Yesterday marks two months in this fair city. Well, “fair” is a relative term I suppose. Most of the time it’s been like the inside of a freaking sauna since I’ve been here. I’ve traveled to California once, but really, I flew into SF and drove to LA, so I wasn’t “home.” In two more months I’ll actually be home for a few days with my family and I’ll get to see my friends in the day light, not just for a couple drinks in a dark bar. I doubt any of them will mention the “Chicago 15” that found me while testing deep dish and mexican food around the city. My friends are of the “if you can’t say something nice, don’t say anything at all” camp, so being around them is easy and makes me happy and not worried about it. My family however…
Of course, when I say “Chicago 15” I don’t literally mean 15 pounds.
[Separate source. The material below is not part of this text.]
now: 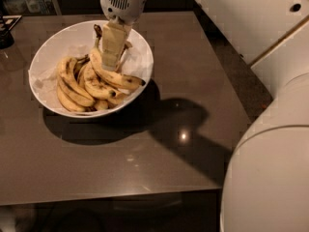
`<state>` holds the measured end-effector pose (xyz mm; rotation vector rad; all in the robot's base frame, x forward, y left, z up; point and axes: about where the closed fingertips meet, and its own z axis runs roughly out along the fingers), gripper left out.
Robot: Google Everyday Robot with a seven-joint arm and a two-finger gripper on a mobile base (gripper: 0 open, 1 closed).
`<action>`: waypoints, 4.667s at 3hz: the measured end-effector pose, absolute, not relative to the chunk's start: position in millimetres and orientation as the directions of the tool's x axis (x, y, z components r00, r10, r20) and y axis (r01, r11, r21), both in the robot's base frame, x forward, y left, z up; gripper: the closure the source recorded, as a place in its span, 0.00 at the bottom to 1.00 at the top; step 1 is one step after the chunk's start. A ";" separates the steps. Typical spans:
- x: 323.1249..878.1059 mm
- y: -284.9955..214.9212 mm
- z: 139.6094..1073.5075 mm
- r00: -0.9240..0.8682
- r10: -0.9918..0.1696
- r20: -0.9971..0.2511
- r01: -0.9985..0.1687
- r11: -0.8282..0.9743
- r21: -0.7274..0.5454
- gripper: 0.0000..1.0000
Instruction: Pick banana from white bowl
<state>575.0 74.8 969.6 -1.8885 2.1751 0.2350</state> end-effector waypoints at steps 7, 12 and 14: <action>600.6 98.5 897.2 -0.275 -0.926 -0.257 -0.954 0.231 0.190 0.34; 579.0 88.0 932.7 -0.181 -0.927 -0.329 -0.983 0.175 0.047 1.00; 525.6 65.2 963.2 0.023 -0.950 -0.313 -1.000 -0.015 -0.027 1.00</action>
Offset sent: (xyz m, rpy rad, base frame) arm -0.0256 -0.0171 -0.0336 -0.0487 0.2640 0.0579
It’s more a figure of speech, cause in reality, it’s more like 20. FML. The “Freshman 15” is usually attributed to school stress and cafeteria food, I think Chicago’s version has more to do with being social. Food here is different, and its EVERYWHERE. Apparently the easiest way for a bar to get a liquor license is to sell food. Therefore, if you’re going to be social, you end up drinking and eating, cause when a waiter walks cheese-sticks past you, not ordering is not possible. Also, it’s my responsibility, as a new person, to try it and find what I like and what I don’t. Turns out the list of “don’t like” is pretty short.
Fighting the 15 can be a challenge in this city (one that apparently most overcome it in the plethora of gyms and private workout studios). I ate at a chain Mexican restaurant the other day and all of the meat was covered in some sort of sauce. It hadn’t actually dawned on me how much extra calories gets added to your food when there is a flavoring sauce soaking it. I mean, it’s not exactly a surprise, and overall, it is tasty, but it’s also new. When I ask for carnitas or carne asada in California, thats what you get. You don’t get carnitas that have been soaking in some sort of bbq sauce, or carne asada that has been ground up mixed with chipotle sauce. If I remember correctly from the limited number of times I grocery shopped in California (yes, I ate most of my meals outside my home, cause I was busy and I hated to cook), you could find fruit that wasn’t bruised or mealy. That being said, I’ve eaten more strawberries from Watsonville here than I ever did in SF.
That seems to be the only fruit I’ve been eating lately, if you catch my drift. It’s not that I don’t want to take a bite out of the dating scene here, and apparently the Chicago 20 doesn’t bother most of the guys, but it bothers me. I’ve been a big guy since I jumped in the pool and started playing water polo oh so many years ago. 15 years of inconsistent weight lifting, sporting and bad eating landed me where I am today, but that doesn’t mean I’m comfortable with myself all the time, I own that. I know my fare share of people who have been so affected by their appearance that they go to drastic measures to alter it (surgery, eating disorders, etc.). For me, it comes from a long life of small whispers in my ear about how tight my shirt is, or how I may want to reconsider eating everything on my plate, along with my vast experience telling people to go fuck themselves. It’s nothing out of the ordinary, unfortunately, and it’s not going away any time soon. I feel like these life lessons have landed me somewhere in between drastic measures and not giving a fuck.
Sometimes I wish I was OCD about my body. If I was more beholden to my body image issues, I’d be a big muscle bear, spend a substantial amount of time in the gym and counting every calorie that goes into my body. I also know that if I was, I’d never be happy with where I was. Worried that every guy that I dated was out of my league but would be relish any attention paid me, no matter the form or how much. At the moment, I feel like I am in a healthy range about it. I might not be totally happy, but, I don’t count calories, cause if something is yummy, i’ma eat it, at least until I’m full and try not to overdue it (cause being satisfied and happy is way different than full and uncomfortable). However, I do feel like I’m missing out or letting myself down if i don’t have some form of exercise daily, which is healthy for the body. I do enjoy attention, but too much freaks me out and I’m very shy when a guy flirts with me (in or out of my league. And before you say there is no such thing, we all know that’s crap. There totally is a hierarchy and expected level of attractiveness that accompanies anyone, gay or straight). So as long as my clothes fit and I’m not busting seams or looking like a bakery with muffin tops all around, I’m pretty ok. Not great, not thrilled, not usually able to buy dress pants from the mall, but pretty ok.
So I continue to battle the Chicago 15, hopefully since I’m 30, it doesn’t turn into the Chicago 30. I did get a membership at the gym across the street from my house on purpose after all, and have managed to keep the ice cream shop downstairs from profiting too much from me. I think I’ll be able to keep it that way. May even be comfortable enough with myself to date here and there, not today, or tomorrow, but sometime in the future. Until then, I’ll stick with being happy around my friends and not worrying about it, and I’ll make sure to wear baggy clothes when I see my mom in November.